Several of the athletes mentioned that it is easier to talk about MC and HC issues with their coaches now that they are older, compared to when they were junior athletes. However, while Kristina has experienced an increased willingness to talk about the topic as she’s matured, she still experiences some interpersonal barriers:
“Yeah, in the beginning, the first years, I could say to the coach that I had a stomach ache and I could go home, like. I mean, I didn’t even dare to say that I was on my period. And then I came back the next day, like. But, people have always been a bit like that. At least I have.”
Alexandra describes her experience as follows:
“I think it’s good to take this up as a junior too… Now I can be open and honest about it [menstruation], but I couldn’t have been like that as a junior. I couldn’t have talked about menstruation then… I didn’t have a single thought about talking to coaches about it, because I wouldn’t have dared.”
She continues with regard to the gender of her coach:
“But I think it would have been easier to talk about if it had been a female coach, for sure. Because that feels natural, like.”
Kristina also shared some thoughts about the coach’s gender:
“I don’t know if it would be different if I had a female coach. If that makes a difference too. Or that it kind of feels more… that they understand more. Even though… I don’t think it feels embarrassing to talk about the menstrual cycle. But just the understanding, that it might be easier to talk to a female coach.”
While being a female coach seemed to make it less difficult to talk about the MC and HC, it did not automatically provide the female coaches with a full understanding and the knowledge they felt they needed on the subject, as expressed by Erika:
“We have our own experiences, but it’s our body and no menstruation is the same. So just because I’ve had it one way doesn’t mean that all of my athletes experience it in the same way I have, that’s how it is… But then I know what period pains are and I know what it’s like to lie in bed in the fetal position for 24 hours, I know what that’s like… but that’s so different for everyone, so it’s really important even for us female coaches to broaden our knowledge and understand…”
Many of the male coaches reported avoiding discussions with their athletes about the HC, out of respect for their privacy and not wanting to encroach upon their sex lives.

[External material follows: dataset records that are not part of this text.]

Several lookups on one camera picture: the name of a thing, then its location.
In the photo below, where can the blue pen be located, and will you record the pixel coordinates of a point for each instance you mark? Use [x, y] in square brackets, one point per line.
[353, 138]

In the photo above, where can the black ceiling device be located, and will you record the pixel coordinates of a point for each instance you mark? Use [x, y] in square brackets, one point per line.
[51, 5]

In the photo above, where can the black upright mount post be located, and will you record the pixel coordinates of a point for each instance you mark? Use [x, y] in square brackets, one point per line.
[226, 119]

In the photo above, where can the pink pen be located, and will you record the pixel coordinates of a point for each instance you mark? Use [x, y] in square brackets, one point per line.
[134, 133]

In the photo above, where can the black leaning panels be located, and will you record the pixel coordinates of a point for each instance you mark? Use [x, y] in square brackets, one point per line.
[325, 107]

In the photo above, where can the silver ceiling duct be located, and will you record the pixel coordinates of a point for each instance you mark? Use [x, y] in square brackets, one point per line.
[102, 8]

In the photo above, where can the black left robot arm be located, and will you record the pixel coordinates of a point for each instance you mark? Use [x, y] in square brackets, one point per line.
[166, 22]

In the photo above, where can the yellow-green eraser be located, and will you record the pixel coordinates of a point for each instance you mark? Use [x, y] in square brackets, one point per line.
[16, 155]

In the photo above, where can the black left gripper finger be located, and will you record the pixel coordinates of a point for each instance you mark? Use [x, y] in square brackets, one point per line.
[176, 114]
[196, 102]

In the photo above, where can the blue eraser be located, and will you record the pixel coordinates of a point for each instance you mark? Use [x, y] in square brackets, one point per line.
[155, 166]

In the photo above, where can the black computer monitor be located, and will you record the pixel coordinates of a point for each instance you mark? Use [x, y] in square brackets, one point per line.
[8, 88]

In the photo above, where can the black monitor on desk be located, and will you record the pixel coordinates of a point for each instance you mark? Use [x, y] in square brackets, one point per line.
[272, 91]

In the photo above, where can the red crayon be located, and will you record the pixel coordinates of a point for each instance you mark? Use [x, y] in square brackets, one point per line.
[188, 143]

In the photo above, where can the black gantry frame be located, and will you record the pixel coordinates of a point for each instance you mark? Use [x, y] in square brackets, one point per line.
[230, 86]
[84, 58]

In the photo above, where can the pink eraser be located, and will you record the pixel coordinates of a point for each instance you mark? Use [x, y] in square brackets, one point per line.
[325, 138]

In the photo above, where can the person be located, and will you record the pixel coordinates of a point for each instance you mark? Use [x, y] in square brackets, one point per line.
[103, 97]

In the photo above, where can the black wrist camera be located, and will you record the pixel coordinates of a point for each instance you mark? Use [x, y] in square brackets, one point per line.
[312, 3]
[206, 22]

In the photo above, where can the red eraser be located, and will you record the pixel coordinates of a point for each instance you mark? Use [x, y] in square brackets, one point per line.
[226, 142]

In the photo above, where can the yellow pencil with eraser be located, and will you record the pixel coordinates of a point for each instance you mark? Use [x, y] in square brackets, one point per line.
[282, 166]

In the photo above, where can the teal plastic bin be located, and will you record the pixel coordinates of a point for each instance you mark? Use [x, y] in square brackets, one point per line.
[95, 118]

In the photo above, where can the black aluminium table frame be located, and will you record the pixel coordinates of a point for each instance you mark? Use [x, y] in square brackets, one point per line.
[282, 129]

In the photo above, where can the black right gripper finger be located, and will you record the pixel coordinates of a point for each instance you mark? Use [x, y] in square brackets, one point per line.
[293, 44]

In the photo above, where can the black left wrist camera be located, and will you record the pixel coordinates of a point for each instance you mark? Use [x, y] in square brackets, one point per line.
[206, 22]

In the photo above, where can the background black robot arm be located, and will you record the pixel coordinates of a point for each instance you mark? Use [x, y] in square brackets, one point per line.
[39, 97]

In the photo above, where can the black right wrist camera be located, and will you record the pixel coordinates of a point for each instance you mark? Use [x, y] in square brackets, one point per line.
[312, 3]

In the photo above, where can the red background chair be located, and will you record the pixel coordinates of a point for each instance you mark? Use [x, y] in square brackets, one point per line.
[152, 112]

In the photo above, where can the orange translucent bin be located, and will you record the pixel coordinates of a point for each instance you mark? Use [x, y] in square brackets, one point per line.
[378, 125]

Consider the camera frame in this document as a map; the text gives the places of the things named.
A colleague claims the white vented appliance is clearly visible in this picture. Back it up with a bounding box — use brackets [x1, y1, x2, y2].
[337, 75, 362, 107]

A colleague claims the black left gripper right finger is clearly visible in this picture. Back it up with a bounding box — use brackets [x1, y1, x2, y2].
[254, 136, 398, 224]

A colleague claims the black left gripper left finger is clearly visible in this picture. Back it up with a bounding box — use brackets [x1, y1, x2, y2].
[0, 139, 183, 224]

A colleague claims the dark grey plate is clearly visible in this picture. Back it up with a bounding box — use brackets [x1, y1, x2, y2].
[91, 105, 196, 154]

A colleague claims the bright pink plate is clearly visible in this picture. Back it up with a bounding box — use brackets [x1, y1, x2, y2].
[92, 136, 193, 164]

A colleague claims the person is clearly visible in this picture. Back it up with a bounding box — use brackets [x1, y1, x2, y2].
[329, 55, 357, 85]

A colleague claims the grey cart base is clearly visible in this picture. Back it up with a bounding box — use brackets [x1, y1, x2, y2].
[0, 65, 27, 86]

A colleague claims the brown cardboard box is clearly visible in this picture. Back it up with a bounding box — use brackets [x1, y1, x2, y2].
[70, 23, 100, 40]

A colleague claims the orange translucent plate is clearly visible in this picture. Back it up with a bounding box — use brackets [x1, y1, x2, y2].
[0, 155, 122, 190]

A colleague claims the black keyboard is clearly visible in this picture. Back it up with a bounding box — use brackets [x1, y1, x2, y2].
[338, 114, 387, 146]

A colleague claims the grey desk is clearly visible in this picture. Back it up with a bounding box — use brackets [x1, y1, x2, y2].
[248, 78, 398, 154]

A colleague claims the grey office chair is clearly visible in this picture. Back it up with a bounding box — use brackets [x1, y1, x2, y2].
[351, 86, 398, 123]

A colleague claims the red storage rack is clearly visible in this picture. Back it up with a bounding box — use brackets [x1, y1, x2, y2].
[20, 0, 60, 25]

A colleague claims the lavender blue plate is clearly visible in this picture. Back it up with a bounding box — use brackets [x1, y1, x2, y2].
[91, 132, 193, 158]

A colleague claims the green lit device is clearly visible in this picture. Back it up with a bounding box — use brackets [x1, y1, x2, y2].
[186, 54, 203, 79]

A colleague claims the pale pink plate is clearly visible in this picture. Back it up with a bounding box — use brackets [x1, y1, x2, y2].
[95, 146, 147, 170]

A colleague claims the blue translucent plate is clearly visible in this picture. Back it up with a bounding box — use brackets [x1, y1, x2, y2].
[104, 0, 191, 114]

Several of the male coaches experienced the topic as “too private”, and having no lived experience of the MC or HC use seemed to add an extra barrier for the male coaches. This placed the topic outside of their comfort zone, despite stating high levels of closeness with their athletes (the mean closeness value was 6.8 for the male coaches). Moreover, it was not until a close coach–athlete relationship had been developed that the coaches felt they could really discuss both MC- and HC-related issues, as expressed by Arild.
“Us guys are a bit more out of our depth there. It’s a bit… there’s an extra barrier, so you need even more trust, I think, to be able to talk about this.”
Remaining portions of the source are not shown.